[Note: I received a free copy of each brain teaser in exchange for a fair, unbiased review. Due diligence, full disclosure, and all that.]
Whether it’s composed of two simple pieces of twisted metal or a elaborate arrangement of parts, a mechanical brain teaser are great fun. It’s a plaything, a curiosity to be fiddled with, tinkered with, and explored, twisted and turned every which way until you feel like you’ve got a handle on all the different ways you can manipulate it.
And then, suddenly, BAM. Inspiration strikes! The a-ha moment happens, and you unravel its secrets.
ThinkFun, purveyors of deduction and logic puzzle games galore, have returned to the field recently, and in today’s product review, we look at a collection of brain teasers that each offer their own unique a-ha moment, if you’re willing to work at it.
ThinkFun’s Pocket Brainteasers range in difficulty from one to four (one being the easiest/least challenging), and you’ll find your puzzle skills tested in several ways as you tackle each. Although intended for solvers 8 and up, older solvers will still enjoy the puzzly tricks awaiting them in ThinkFun’s latest line of puzzle products.
It sounds simple, doesn’t it? A four-piece jigsaw puzzle. Better yet, it’s already assembled for you! All you have to do is take it apart.
This level 1 brainteaser is obviously more than meets the eye, as the puzzle pieces shift back and forth but never quite seem to separate the way you’d expect.
The large plastic pieces are perfect for younger solvers to play around with, solid and resistant to the sometimes harsh manipulations of younger hands.
It’s not much of a challenge for an experienced solver, but it was genuine fun to suss out how the pieces worked together and how to finally separate them.
This level 2 brainteaser followed the same basic formula as 4-Piece Jigsaw — four pieces to assemble — but in this case, their interactions were constrained by the small tray included with the puzzle.
As you can see, the solution offered on one side simply won’t work on the other because the tray is smaller, so solvers will have to be extra crafty to place all four T-blocks into the available space.
The T-shaped pieces made for curious solving — since they don’t fit flush with the corners the way traditional tangrams or Tetrominoes would — but patience and cleverness will be rewarded. It’s amazing how a relatively simple set-up — shapes and a tray — can result in a satisfying puzzly experience.
This time around, there’s no tray or framework to negotiate. Instead, you’ve got four L-pieces (or “chairs”) and your goal is to make a larger L-shaped chair by combining the four you already have.
Like a three-dimensional version of tangrams, The Fifth Chair is an enjoyable solve, requiring you to maneuver the chairs in all sorts of combinations, seeing different relationships between them all as you try to figure out how to bring the fifth chair to life.
Despite being the level 3 puzzle in the set, I actually found this to be the most challenging of the quartet, as I was briefly overwhelmed by the sheer number of options available to me.
Of course, as soon as I figured out the solution, it felt obvious, and I breathed a sigh of puzzly relief as I conquered the third of four brainteasers for the evening.
Designed to resemble the service bars of a cellphone or an internet connection, the “bars” are cut diagonally into halves, leaving the solver with 8 pieces to arrange.
This level 4 puzzle solves quite similarly to 4-T Puzzle.
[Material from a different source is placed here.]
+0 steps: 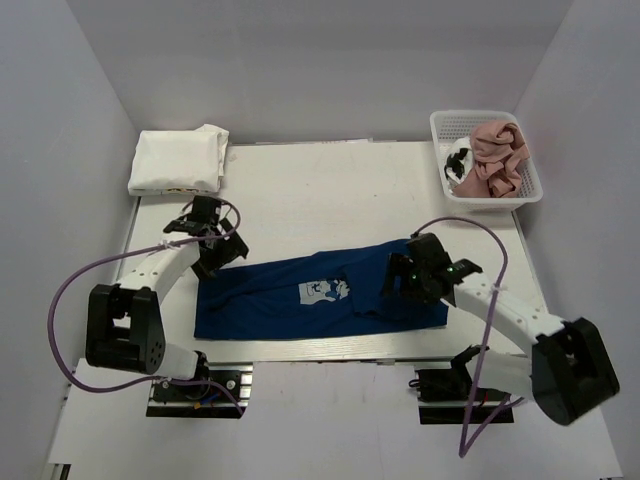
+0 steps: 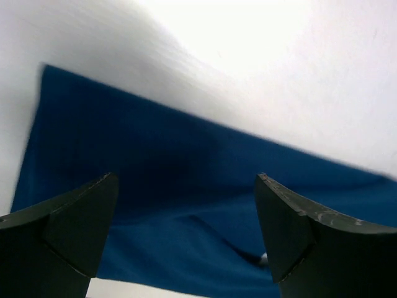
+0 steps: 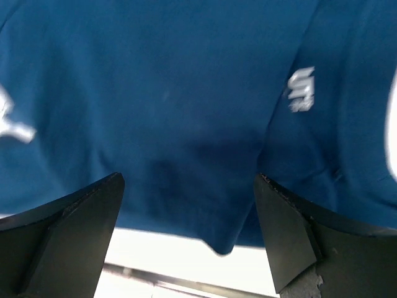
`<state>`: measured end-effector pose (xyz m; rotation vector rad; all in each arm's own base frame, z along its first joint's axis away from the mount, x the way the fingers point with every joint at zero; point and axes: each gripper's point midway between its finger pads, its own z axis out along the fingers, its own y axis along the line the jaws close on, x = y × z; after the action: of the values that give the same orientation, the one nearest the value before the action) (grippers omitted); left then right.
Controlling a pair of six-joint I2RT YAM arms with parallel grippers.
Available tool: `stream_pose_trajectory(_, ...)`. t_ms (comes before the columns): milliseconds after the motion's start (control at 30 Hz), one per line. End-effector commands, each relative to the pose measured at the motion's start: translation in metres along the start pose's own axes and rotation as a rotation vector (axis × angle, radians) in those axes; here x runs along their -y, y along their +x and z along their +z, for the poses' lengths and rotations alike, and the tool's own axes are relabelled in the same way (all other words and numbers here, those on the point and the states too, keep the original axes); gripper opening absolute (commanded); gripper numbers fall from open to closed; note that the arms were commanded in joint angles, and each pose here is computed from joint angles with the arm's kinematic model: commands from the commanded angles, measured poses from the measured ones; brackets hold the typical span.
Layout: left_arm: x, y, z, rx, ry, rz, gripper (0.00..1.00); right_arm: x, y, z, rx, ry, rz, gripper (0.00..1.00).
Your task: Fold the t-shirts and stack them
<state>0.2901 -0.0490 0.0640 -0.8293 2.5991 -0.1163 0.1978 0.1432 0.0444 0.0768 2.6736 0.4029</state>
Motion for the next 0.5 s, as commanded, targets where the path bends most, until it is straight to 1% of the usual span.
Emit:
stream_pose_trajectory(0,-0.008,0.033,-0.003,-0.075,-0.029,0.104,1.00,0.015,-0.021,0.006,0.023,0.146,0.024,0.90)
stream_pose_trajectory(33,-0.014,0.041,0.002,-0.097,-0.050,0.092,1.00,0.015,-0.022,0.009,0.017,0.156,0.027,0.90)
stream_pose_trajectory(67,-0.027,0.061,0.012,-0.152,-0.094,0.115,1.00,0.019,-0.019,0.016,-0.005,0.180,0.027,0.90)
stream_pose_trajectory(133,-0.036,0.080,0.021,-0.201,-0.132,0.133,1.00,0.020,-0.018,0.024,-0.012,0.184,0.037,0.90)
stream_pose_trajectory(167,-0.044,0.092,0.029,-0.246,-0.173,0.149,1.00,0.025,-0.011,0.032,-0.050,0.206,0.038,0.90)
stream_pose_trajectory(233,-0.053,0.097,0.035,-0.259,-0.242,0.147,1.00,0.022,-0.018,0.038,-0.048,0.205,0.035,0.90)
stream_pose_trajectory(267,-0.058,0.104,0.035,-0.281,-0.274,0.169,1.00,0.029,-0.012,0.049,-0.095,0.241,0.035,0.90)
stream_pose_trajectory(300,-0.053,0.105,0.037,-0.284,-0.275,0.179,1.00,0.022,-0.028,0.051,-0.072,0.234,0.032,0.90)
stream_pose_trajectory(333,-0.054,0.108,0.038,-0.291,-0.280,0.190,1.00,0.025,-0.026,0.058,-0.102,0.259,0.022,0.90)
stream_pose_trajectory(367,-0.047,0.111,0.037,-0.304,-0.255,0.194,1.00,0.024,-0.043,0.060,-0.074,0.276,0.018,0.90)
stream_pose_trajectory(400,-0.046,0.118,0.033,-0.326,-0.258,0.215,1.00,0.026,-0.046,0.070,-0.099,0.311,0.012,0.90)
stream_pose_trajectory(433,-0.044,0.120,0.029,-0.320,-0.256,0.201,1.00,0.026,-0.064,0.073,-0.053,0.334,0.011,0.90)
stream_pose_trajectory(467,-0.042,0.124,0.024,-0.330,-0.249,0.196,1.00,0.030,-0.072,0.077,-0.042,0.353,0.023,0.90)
You have an array of pieces to place into a smaller space on the backside of the puzzle tray.
The unusual pieces — long and thin, with an angled edge on one side and a flat end on the other — offered all sorts of possibilities when it comes to placement in the tray, so I found myself discarding quite a few theories and ideas before alighting on the correct solution.
Nonetheless, I would still consider this puzzle easier than The Fifth Chair, though still harder than 4-T Puzzle or 4-Piece Jigsaw.
Tackling this tetrad of brainteasers was a treat, especially as it felt like I was exercising plenty of puzzly skills that aren’t used nearly as often as pen-and-paper puzzles usually demand.
The combination of spacial awareness, physical manipulation of puzzle pieces, and the strategy involved in cracking each made for a feast of puzzly experiences. Any one of the four would be fun, so getting to try all four was a delight.
Whether intended as stocking stuffers or affordable little puzzly surprises for the solver in your life, I suspect these pocket-sized puzzles will have the younger solvers you know puzzling away for a while to come.